People appreciation

Lately, studying global warming just for my own benefit as a citizen, I’m looking at research from many institutions. Here is one of interest. For two years, more than 200 people worked on ten concurrent research project on the sustainability of Walker Lake in Northern Nevada.  Scientists from the University of Nevada Reno and the DRI culminated findings after exploring the link between closed-basin lakes and climate change.  Making up fifty percent of lakes on Earth, terminus or closed-basin lakes (such as Walker) are ones where water flows into but have no outlets for flowing out.   Wallace Broecker, geochemist at Columbia University’s Lamont-Doherty Earth Observatory, explained results at a symposium in 2009.  Because water needs to be available worldwide, lakes are critical to research on global change.  (There is a very small population around Walker Lake.)  Now in peril, the lakes are becoming shallow and could either dry up completely or become saline water bodies.  Geochemist Berry Lyons from the Byrd Polar Research says his worldwide research is similar. The aerial photo reveals the underpopulation.  Few are using water.

Winter scene of Walker Lake below, courtesy of Bonnie Rannald:

ALPENGLOW, WALKER LAKE, NEVADA By Bonnie Rannald by bonran.

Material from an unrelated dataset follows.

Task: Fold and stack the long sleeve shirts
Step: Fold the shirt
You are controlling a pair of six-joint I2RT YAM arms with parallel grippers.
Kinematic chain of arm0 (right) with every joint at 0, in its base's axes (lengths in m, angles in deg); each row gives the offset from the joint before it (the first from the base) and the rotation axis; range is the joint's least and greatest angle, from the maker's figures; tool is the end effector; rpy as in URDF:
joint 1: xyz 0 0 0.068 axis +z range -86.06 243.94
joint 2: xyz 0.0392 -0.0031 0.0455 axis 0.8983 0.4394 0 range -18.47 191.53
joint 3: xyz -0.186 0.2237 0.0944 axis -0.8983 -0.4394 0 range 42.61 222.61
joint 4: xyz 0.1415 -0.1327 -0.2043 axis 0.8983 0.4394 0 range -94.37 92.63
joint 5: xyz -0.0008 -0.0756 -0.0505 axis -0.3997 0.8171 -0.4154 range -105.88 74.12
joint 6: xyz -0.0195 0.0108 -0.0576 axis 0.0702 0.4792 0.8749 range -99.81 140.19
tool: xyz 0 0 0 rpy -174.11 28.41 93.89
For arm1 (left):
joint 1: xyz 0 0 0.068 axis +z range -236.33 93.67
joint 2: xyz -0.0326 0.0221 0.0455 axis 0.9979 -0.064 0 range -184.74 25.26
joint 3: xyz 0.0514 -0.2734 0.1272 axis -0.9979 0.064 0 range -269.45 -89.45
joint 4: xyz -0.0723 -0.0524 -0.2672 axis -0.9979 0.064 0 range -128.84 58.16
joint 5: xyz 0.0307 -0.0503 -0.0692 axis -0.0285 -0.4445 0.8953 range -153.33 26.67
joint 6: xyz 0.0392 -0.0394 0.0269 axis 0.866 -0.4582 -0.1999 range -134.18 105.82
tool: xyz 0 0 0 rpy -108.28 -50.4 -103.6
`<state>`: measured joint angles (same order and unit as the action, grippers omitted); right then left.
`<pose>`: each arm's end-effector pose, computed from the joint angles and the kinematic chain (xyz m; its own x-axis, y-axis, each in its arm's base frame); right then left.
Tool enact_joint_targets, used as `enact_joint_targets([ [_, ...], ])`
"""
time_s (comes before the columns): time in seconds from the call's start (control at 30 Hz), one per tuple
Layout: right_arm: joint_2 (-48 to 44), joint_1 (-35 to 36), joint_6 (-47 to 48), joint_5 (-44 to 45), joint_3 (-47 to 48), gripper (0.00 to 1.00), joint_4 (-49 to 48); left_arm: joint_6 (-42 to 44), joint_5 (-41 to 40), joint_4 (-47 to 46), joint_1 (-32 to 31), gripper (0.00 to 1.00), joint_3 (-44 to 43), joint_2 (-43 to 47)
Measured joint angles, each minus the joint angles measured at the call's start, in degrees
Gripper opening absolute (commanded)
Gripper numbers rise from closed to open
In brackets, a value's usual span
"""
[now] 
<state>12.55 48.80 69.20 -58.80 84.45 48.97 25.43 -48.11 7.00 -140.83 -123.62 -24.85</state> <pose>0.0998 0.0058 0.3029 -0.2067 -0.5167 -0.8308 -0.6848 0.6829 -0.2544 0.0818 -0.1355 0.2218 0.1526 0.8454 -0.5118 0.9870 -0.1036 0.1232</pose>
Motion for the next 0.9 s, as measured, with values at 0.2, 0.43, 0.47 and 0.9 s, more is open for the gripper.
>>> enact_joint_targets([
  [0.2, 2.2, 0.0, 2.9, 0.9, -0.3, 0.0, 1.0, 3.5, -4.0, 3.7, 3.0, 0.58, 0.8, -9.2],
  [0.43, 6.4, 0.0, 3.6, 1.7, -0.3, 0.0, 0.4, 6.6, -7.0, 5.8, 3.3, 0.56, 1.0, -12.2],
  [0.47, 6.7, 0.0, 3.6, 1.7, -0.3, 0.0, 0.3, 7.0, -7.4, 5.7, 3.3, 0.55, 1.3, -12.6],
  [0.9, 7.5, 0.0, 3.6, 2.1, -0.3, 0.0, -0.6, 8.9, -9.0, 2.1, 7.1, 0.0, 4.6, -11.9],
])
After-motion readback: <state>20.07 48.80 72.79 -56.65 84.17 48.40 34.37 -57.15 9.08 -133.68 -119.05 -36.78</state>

9 thoughts on “People appreciation

  1. Mary Alice Tallmadge

    The change in global temperature sound really small– a one centimeter degree higher in the last thousand years, but it is enough to melt ice on the North Pole and Arctic region.

  2. Janessa Breckinridge

    The photo looking east, of Walker Lake is stunning with the setting sun putting a glimmer on the Gillis Mountain Range. Yes, our ozone layer is going away.

  3. Kathleen Rowland

    Hey Kiwana. Seems that our human species has found many uses for fossil fuel. Now that we have about forty years of petroleum left, we’re faced with the problems it has created.